Zero Trust Launch Day: Search Over Prediction
How Claude Code turned a chaotic rollout into a one-hour fix
Last month we switched our first client team from our legacy VPN to Cloudflare Zero Trust Enterprise. We knew the launch would break things. We just couldn’t predict what.
Zero Trust is aggressive by design. It inspects traffic, blocks unknown destinations, enforces policies. Great for security. Brutal for day-one discovery.
Within minutes of go-live, agents started reporting tasks getting stuck. Some couldn’t reach client portals. Others hit walls on third-party integrations we’d never inventoried.
The Prediction Problem
We did the traditional playbook. Tested with a small group. Built spreadsheets. Asked teams what tools they used.
The list was incomplete almost immediately.
This client team spans multiple lines of business. Our agents are spread across the Philippines and LATAM, hitting different data centers for the same tools. A test group in Iloilo doesn’t surface what breaks for someone in GDL connecting to a different CDN edge.
People don’t remember every SaaS tool they touch. They don’t know the CDN behind the vendor portal. They can’t tell you which analytics pixel fires on that client dashboard.
Search > Prediction
Rich Sutton’s Bitter Lesson: the two most powerful approaches in AI are search and learning. We leaned into search.

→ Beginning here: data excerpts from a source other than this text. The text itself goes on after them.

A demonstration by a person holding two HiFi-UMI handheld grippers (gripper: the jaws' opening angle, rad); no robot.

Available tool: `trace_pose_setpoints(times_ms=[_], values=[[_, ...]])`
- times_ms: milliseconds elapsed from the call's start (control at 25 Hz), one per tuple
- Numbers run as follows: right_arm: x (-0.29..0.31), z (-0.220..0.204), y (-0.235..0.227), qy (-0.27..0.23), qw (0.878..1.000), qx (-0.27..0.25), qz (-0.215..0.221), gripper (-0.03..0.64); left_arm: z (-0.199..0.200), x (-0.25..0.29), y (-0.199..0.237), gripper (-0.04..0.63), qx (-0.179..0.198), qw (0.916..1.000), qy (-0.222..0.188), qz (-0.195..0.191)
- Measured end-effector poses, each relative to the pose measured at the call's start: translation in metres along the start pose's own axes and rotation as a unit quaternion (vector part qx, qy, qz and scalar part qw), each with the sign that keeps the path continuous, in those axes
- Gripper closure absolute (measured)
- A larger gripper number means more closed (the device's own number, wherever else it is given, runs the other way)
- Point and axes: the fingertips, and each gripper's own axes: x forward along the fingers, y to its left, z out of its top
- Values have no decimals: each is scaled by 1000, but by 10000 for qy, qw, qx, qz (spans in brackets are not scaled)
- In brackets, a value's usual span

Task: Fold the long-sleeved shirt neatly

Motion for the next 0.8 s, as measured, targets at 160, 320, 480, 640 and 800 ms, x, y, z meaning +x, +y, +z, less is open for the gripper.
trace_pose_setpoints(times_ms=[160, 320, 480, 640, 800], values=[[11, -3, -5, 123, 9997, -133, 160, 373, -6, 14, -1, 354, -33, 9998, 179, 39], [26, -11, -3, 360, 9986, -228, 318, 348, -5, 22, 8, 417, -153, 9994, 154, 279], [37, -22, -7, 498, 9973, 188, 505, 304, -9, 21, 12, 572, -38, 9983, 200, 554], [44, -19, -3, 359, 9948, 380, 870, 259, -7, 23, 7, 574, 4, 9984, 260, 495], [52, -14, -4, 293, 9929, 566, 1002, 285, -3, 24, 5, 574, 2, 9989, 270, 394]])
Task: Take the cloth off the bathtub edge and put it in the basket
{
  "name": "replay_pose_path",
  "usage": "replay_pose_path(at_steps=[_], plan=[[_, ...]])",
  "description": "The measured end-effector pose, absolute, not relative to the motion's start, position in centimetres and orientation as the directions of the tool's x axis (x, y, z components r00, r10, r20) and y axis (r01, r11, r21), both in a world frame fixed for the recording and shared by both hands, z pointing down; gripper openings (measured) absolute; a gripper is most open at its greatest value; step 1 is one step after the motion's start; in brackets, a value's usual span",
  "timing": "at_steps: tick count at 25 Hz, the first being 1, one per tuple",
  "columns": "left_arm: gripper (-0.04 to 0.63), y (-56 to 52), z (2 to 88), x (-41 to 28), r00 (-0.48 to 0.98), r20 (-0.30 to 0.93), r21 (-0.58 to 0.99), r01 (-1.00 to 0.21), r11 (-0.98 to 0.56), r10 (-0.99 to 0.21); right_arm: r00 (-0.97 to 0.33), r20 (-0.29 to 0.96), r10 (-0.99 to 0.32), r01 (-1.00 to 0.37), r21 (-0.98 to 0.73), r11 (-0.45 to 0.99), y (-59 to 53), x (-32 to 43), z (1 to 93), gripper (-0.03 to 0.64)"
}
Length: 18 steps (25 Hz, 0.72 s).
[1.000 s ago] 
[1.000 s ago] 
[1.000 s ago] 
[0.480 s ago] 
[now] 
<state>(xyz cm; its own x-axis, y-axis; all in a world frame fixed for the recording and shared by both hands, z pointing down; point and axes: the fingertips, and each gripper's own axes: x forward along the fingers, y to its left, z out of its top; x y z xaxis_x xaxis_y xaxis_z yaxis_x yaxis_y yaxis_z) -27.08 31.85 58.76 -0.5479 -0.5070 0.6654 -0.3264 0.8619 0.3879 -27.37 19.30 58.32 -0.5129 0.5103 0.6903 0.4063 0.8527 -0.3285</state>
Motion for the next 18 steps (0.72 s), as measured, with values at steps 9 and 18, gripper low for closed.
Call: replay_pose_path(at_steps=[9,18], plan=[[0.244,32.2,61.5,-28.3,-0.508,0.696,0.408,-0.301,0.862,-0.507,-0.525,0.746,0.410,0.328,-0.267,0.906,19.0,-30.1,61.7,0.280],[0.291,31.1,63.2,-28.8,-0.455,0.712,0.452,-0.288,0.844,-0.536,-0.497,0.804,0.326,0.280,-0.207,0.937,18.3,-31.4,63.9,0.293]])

We’d built a Claude Code skill wrapping Cloudflare’s Zero Trust APIs. When blocks started hitting, I asked Claude: “What third parties are getting blocked?”
tsx tools/cloudflare-tools/src/cli.ts zt-blocks 1
This queries Cloudflare’s Gateway logs for the last hour, filters to blocked requests only, groups them by destination host, and sorts by frequency. The data exists in Cloudflare’s dashboard. It’s just buried across multiple screens with filters that don’t remember your preferences. The skill flattens that into one command.
Output: grouped list of blocked hosts, sorted by frequency, with affected users.
In minutes, we had the actual blocklist. Not a predicted blocklist. The real one, from production traffic.
The Recovery Loop
Agents had a safety valve: toggle WARP off, continue operations, report the issue. This meant blocks didn’t halt work entirely. But we wanted shields back up fast.
We had a go-live team on site and online. The loop:
Agent reports stuck task
Claude searches gateway logs for that user’s blocks
I review the blocked hosts
Claude adds legitimate services to the split tunnel exclude list
Agent re-enables WARP
The skill could read and write. We already knew what needed to be allowlisted from the search results. Might as well have Claude update the policy directly.
Time from first report to full resolution: under one hour.
Without the skill, I’d be clicking through Cloudflare’s dashboard, filtering logs manually, cross-referencing users, then navigating to a different screen to update policies. With it, Claude did the search and the writes. I made the judgment calls.
The Skill Architecture
Our cloudflare-tools skill is two layers:
Instruction layer (SKILL.md): tells Claude when to invoke and what commands exist
Execution layer (TypeScript CLI): wraps Cloudflare’s APIs for gateway logs, split tunnels, WAF rules
When I mention “Zero Trust blocks,” Claude matches the skill and knows to run the CLI. The tool queries Cloudflare’s GraphQL API, groups results by host, surfaces the patterns.
User prompt → Skill match → CLI execution → API query → Grouped results
Claude interprets. I decide. Policies update. Agents resume.
What Worked
Giving agents the escape hatch. Toggle-off capability meant blocks were friction, not failures. They could report accurately because they could continue working.
Searching production, not predicting requirements. An hour of real traffic taught us more than weeks of auditing.
Claude as the search layer. The skill turned “what’s broken?” into a 30-second query instead of a 30-minute dashboard crawl.
What’s Next
First client team is fully launched. We’re onto the second one now, with a more complicated setup: split tunneling requirements, DLP policies, tighter controls. Different constraints, same playbook.
This is going company-wide. A couple dozen device profiles, security profiles, client-specific policies. Each rollout will surface new blocks. The skill captures what we learn and makes it searchable for the next round.
The broader pattern: stop trying to predict everything. Build the instrumentation to search production and launch with safeguards. Let the real traffic tell you what you missed and react quickly.